本当は、観劇の時だって言いたかったのだ。なのにあの時は、自分の動揺をごまかすのに精一杯で伝えられなかった。
クリスに先を越されてしまったのは業腹だが、それでもロッティにはフィルの言葉の方が響いたように見える。翠玉の瞳をこぼれんばかりに見開いて、茜色の髪に負けないぐらい赤くなっているのだから。
愛おしげに目を細めるフィルを、ロッティはようやく正面から見返した。はにかむように頬をゆるめ、繋いだ手をきゅっと握り締める。
「ロッティ――」
「はいそこまでー!」
突然クリスが割って入ってきた。
手刀で二人の手を切り離し、ロッティの肩を抱いてあかんべえする。
「おいっ? クリス、お前気安くロッティにっ」
「触るな、はお互い様。フィルだって勝手に手ぇ繋いでんじゃん?」
「僕とロッティは親しい友人なのだから問題ないっ」
小生意気な弟に声を荒げると、クリスは得たりとばかりに頷いた。ロッティから離れ、仰々しいほど優雅に辞儀をする。

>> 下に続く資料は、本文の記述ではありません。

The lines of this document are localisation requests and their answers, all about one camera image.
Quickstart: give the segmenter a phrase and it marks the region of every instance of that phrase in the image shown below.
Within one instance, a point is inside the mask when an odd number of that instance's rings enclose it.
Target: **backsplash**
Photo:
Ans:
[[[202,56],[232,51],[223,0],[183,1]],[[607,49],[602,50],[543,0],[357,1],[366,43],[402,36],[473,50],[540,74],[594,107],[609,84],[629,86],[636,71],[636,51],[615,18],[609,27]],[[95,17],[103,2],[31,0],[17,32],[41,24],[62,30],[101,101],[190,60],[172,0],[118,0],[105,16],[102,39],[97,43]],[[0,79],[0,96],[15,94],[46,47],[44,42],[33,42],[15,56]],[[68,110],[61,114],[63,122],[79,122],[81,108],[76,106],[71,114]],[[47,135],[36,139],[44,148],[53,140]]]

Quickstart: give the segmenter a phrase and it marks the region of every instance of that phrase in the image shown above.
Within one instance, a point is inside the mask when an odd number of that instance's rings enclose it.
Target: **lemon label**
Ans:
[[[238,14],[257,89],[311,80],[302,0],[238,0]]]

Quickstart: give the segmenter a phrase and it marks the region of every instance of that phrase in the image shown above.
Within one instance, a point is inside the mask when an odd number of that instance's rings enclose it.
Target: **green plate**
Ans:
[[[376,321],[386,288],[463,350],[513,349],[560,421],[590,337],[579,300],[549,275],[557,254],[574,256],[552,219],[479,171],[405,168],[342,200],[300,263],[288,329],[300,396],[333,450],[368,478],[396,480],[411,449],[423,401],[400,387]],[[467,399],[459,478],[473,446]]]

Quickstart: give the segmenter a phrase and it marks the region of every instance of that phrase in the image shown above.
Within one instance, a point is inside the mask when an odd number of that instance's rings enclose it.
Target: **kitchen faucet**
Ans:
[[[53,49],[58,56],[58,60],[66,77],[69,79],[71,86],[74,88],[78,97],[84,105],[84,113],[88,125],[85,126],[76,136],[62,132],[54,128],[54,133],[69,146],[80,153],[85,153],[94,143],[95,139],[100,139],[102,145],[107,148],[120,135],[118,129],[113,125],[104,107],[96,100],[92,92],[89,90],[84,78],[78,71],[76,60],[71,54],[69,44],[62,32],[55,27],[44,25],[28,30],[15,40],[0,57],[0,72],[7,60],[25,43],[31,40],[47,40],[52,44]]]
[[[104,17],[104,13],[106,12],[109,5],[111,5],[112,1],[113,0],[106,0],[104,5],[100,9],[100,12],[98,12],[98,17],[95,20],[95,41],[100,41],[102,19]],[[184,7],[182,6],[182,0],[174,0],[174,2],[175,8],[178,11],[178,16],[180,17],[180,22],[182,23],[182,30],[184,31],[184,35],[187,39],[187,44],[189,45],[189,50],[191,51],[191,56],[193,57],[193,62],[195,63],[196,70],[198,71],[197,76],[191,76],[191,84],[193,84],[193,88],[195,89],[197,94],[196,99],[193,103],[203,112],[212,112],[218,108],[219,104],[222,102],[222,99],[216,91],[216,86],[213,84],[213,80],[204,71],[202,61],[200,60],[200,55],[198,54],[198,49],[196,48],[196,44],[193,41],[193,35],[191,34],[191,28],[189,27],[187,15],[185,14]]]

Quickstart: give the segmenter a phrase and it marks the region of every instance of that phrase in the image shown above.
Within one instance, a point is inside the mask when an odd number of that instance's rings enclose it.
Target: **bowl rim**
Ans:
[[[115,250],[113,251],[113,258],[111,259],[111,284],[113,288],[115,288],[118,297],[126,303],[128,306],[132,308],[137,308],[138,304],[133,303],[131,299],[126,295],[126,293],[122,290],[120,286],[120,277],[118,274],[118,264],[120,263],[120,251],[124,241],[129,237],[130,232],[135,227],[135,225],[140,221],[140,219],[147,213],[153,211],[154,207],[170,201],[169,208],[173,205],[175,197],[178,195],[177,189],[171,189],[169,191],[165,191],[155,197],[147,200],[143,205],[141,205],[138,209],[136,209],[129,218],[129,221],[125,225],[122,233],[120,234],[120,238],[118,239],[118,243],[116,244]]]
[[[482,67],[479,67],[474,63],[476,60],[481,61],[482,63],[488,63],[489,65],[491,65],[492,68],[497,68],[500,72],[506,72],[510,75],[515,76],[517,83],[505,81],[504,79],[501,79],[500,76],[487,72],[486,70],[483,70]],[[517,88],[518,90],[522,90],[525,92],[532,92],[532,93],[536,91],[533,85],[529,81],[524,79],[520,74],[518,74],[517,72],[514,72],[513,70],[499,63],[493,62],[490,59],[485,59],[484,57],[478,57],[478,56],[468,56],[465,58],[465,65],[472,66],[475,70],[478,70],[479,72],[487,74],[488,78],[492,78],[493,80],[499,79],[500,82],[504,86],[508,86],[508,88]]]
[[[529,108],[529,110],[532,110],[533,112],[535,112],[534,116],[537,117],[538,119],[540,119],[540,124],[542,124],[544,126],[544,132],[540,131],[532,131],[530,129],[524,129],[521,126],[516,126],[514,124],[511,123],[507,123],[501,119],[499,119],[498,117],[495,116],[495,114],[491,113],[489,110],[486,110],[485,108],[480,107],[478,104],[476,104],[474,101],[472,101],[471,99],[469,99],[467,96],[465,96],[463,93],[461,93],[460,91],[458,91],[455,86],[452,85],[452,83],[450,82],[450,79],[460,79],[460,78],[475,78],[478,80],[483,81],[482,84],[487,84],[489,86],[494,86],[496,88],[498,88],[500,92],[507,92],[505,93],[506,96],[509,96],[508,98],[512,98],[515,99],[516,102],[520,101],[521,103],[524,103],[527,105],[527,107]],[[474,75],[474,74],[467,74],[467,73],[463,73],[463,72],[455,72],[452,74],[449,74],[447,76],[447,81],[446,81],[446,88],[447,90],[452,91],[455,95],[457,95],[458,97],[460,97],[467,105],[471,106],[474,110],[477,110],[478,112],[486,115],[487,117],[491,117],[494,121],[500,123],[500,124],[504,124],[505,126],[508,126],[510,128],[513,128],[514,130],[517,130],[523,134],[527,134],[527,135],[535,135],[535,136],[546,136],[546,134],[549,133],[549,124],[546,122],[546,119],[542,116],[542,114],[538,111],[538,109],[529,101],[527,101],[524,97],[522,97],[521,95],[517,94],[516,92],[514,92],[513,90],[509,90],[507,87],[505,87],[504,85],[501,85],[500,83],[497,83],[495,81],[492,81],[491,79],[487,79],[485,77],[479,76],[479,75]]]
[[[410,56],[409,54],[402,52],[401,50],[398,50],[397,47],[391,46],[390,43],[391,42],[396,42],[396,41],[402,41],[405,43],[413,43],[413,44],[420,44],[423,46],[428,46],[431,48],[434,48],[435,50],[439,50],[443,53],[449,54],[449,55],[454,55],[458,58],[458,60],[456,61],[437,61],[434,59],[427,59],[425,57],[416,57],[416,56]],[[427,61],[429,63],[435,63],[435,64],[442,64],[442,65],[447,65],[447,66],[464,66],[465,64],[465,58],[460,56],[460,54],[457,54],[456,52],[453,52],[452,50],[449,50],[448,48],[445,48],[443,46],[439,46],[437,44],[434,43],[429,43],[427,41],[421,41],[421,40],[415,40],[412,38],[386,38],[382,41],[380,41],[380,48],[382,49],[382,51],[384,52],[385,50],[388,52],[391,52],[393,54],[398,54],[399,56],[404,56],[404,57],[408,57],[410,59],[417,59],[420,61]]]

「そんなら、おれだっておんなじだ。――ロッティ、どうかおれと友達になってくれないか?」
瞬間、ロッティは虚を突かれたように動きを止めた。その顔がみるみる喜色を帯びていく。
フィルがあっと思った時にはもう遅く、彼女は勢い込んでクリスの手を取った。
「も、もももちろんっ喜んでっ! わわ私なんかでよかったら!!」
大興奮でまくし立てるロッティに、クリスはにっこりと微笑む。握手した手をぶんぶん振り回しながら、ふふんと小馬鹿にしたようにフィルを振り返った。
「出会って二日でもう友達。おれとロッティって、もしやすっげー相性いいのかもー?」
「そ、そうかもしれませんねっ」
いいえ、きっとそうに違いありません!
きゃあきゃあ仲良く笑い合う彼らを、フィルは愕然として見比べる。
――二日。たったの二日、だと……!?
(嘘だろう!? よりによって、実の弟に……!)
最速と自負していた記録があっさり打ち破られ、この世の終わりのような気分に陥るフィルであった。